The first quote comes from one of the most famous graphic novels of all time, the 1986-87 Alan Moore/Dave Gibbons WATCHMEN, and the sentiment expressed, about the relativity of time, is "intricately structured" as one of the narrative's main themes.
The second comes from a very obscure Stan Lee/Jack Kirby story in AMAZING ADVENTURES #3 (1961), "We Were Trapped In The Twilight World!" It wasn't reprinted until the twenty-first century and I doubt that even its creators remembered it after they tossed it out within the pages of a title that was finished in three more issues, being renamed AMAZING ADULT FANTASY from #s 7-14.
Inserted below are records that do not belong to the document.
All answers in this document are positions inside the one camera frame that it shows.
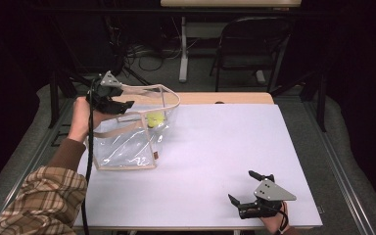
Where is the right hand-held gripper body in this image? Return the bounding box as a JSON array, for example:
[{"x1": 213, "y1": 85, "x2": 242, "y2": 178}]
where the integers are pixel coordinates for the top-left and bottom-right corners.
[{"x1": 238, "y1": 174, "x2": 298, "y2": 219}]

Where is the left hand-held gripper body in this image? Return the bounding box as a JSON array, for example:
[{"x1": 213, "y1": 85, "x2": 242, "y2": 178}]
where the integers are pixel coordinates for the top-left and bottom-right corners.
[{"x1": 86, "y1": 70, "x2": 124, "y2": 115}]

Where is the yellow shuttlecock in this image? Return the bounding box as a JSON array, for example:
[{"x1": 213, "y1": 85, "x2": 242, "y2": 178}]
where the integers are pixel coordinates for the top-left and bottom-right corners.
[{"x1": 146, "y1": 111, "x2": 166, "y2": 129}]

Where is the clear plastic bag beige trim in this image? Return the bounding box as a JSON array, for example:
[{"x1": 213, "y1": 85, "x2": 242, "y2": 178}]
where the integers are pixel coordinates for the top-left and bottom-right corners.
[{"x1": 86, "y1": 83, "x2": 181, "y2": 171}]

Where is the person's right hand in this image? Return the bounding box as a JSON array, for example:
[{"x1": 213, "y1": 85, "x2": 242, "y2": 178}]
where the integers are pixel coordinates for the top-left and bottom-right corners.
[{"x1": 259, "y1": 202, "x2": 292, "y2": 234}]

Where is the person's left hand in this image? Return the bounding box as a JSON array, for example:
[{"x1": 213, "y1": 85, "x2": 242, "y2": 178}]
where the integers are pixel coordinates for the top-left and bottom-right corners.
[{"x1": 68, "y1": 96, "x2": 112, "y2": 144}]

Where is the white table cover sheet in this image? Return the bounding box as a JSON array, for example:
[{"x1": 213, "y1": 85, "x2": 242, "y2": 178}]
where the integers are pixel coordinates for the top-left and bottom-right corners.
[{"x1": 72, "y1": 103, "x2": 323, "y2": 229}]

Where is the black metal stand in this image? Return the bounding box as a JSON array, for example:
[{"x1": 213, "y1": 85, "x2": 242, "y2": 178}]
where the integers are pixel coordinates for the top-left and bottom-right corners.
[
  {"x1": 47, "y1": 69, "x2": 94, "y2": 129},
  {"x1": 270, "y1": 70, "x2": 328, "y2": 133}
]

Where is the white-legged desk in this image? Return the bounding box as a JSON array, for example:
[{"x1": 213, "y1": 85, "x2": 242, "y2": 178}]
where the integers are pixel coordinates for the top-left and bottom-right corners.
[{"x1": 160, "y1": 0, "x2": 303, "y2": 84}]

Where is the black folding chair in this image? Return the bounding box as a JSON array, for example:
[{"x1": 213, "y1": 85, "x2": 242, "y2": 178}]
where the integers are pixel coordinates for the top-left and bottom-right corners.
[{"x1": 210, "y1": 16, "x2": 293, "y2": 94}]

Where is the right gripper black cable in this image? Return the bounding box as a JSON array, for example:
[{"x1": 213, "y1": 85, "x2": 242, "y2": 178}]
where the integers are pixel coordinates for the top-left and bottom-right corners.
[{"x1": 277, "y1": 201, "x2": 290, "y2": 235}]

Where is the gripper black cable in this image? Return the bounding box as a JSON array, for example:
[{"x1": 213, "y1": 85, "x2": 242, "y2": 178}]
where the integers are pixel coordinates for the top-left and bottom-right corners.
[
  {"x1": 80, "y1": 77, "x2": 96, "y2": 235},
  {"x1": 277, "y1": 201, "x2": 290, "y2": 235}
]

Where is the bundle of floor cables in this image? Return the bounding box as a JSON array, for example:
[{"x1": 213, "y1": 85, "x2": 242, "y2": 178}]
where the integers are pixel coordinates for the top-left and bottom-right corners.
[{"x1": 123, "y1": 35, "x2": 184, "y2": 72}]

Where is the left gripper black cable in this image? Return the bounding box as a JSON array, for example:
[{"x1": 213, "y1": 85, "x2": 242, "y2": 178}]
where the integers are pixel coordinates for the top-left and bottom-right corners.
[{"x1": 80, "y1": 77, "x2": 96, "y2": 235}]

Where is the black floor outlet frame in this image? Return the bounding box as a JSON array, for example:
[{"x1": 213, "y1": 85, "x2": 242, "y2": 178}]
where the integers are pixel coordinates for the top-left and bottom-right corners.
[{"x1": 51, "y1": 131, "x2": 71, "y2": 148}]

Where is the metal floor rail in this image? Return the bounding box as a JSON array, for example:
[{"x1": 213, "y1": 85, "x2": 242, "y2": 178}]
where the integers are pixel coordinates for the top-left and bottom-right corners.
[
  {"x1": 302, "y1": 97, "x2": 376, "y2": 235},
  {"x1": 0, "y1": 97, "x2": 76, "y2": 226}
]

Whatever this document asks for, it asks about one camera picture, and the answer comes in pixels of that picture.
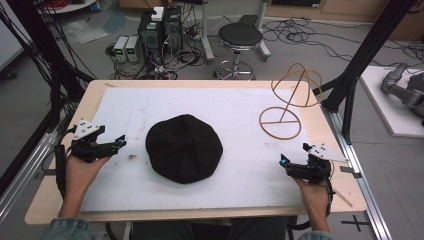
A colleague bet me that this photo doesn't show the grey bench power supply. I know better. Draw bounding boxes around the grey bench power supply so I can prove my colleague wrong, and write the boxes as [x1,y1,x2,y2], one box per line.
[113,35,130,63]
[125,35,141,63]

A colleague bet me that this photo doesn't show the black computer tower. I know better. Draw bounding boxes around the black computer tower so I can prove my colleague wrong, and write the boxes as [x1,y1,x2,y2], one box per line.
[162,5,184,54]
[137,11,164,65]

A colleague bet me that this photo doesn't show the black metal frame post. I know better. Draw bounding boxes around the black metal frame post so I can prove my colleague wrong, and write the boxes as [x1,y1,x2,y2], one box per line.
[312,0,418,145]
[0,0,96,198]

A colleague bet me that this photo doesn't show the white table mat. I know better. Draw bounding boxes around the white table mat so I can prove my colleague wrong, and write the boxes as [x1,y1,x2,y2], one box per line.
[80,86,310,213]

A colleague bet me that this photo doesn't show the aluminium rail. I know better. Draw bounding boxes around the aluminium rail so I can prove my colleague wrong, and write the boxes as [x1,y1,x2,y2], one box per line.
[323,105,394,240]
[0,131,58,224]

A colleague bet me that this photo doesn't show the person's left hand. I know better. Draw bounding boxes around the person's left hand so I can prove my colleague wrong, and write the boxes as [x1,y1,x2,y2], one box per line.
[63,154,112,205]

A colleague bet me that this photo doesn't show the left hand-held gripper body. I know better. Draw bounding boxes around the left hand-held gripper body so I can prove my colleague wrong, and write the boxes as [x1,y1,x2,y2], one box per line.
[68,118,118,164]

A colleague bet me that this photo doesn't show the wooden wire hat stand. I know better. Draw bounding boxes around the wooden wire hat stand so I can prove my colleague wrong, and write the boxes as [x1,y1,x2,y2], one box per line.
[258,62,324,141]

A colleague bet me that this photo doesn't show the white box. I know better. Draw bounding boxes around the white box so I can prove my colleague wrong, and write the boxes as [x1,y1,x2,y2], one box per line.
[151,6,166,22]

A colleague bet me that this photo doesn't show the person's dark trousers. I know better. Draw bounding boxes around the person's dark trousers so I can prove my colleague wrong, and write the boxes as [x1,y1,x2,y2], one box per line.
[129,216,290,240]

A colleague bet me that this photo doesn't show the white table leg frame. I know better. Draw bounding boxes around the white table leg frame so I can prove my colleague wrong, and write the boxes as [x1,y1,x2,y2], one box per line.
[198,0,272,64]

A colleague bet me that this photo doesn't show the black round stool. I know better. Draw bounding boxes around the black round stool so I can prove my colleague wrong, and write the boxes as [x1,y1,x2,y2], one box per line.
[213,22,265,81]

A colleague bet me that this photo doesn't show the black floor cables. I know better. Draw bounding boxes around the black floor cables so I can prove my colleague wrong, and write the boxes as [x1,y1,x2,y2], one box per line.
[261,18,424,69]

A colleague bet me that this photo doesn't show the black beret hat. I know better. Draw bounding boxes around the black beret hat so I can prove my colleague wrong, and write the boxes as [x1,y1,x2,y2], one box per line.
[145,113,224,185]

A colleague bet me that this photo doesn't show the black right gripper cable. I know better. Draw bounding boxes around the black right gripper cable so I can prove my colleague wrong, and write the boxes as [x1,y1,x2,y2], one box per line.
[287,161,336,231]

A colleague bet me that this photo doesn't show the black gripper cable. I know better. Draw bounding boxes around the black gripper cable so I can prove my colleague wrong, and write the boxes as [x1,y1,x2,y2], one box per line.
[54,131,76,200]
[287,161,336,231]

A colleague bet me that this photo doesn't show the white floor board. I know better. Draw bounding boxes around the white floor board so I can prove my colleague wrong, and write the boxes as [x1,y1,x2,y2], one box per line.
[359,65,424,139]

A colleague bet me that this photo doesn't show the tangle of floor cables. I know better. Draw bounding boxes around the tangle of floor cables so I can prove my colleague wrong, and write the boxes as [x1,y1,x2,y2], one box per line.
[105,6,207,81]

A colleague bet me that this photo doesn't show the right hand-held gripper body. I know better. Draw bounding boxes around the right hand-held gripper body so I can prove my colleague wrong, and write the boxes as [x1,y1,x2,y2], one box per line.
[285,143,349,185]

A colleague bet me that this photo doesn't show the person's right hand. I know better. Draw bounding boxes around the person's right hand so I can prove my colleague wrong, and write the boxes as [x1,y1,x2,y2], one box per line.
[293,177,331,216]

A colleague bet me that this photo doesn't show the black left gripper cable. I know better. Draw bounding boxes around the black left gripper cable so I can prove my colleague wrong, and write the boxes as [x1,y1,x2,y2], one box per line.
[54,131,76,200]

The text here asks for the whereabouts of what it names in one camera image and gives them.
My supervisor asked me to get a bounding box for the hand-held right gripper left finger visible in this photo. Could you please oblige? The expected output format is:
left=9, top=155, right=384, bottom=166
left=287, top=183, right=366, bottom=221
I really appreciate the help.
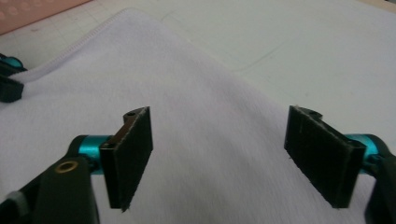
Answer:
left=99, top=105, right=154, bottom=213

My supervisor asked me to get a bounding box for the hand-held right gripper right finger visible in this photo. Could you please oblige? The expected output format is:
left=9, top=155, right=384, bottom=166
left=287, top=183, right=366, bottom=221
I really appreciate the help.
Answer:
left=284, top=105, right=367, bottom=209

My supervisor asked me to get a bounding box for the lavender towel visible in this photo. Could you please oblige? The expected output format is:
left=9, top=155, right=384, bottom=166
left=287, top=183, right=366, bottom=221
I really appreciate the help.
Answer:
left=0, top=7, right=377, bottom=224

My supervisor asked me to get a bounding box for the white grid mat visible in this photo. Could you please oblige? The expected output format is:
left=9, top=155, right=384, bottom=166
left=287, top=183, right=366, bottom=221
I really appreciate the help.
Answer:
left=0, top=0, right=396, bottom=147

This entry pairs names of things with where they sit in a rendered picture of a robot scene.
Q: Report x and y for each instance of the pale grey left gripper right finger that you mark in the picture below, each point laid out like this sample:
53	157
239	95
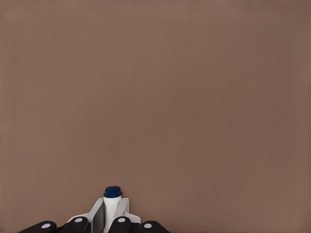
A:
124	210

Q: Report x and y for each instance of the white marker with blue cap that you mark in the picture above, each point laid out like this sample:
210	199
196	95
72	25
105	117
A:
110	208

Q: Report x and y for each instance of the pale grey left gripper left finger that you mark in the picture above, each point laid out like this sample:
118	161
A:
97	216

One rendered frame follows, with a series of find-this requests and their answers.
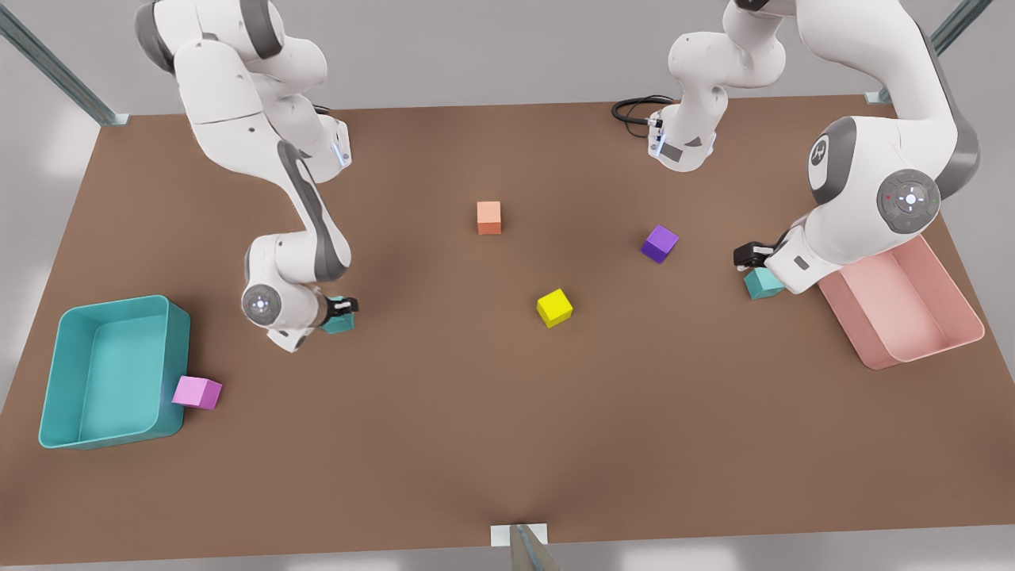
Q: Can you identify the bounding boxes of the purple cube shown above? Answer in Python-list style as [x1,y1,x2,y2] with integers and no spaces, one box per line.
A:
[640,224,680,265]

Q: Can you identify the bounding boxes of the pink rectangular bin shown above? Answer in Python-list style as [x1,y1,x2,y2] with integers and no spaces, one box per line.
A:
[817,235,986,371]

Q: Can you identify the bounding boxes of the pink cube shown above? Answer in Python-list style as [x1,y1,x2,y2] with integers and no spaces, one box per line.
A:
[171,375,223,411]

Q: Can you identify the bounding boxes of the yellow cube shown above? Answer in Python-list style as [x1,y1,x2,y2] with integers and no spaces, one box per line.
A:
[536,288,574,329]

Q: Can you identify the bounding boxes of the teal rectangular bin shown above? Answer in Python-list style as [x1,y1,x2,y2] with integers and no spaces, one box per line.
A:
[38,295,192,451]

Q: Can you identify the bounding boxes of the black cable loop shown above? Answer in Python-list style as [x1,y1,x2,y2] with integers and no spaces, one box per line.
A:
[611,95,676,140]

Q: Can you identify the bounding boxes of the silver frame post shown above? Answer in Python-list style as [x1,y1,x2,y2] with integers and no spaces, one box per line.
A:
[490,523,560,571]
[864,0,995,105]
[0,6,130,128]
Not only was "Twilight" probably tossed
off to fill space, the idea of the simultaneity of past, present and future
isn't even important to the story's plot. Shortly after the handsome young
theorist expresses his time-theory, he drives away with his girlfriend. A
mysterious, never-explained mist transports them both back into Earth's
prehistoric past. While the two of them flee various menaces, the scientist
theorizes that entities from the past sometimes entered the mist and showed up
in modern times, so that ape-like cavemen generated the story of the Abominable
Snowmen. Grand Comics Database believes that "Twilight" is one of
many SF-stories plotted by Stan Lee but dialogued by his brother Larry Lieber,
so, failing the discovery of original Kirby art, there's no ascertaining which
of the three creators involved generated the line.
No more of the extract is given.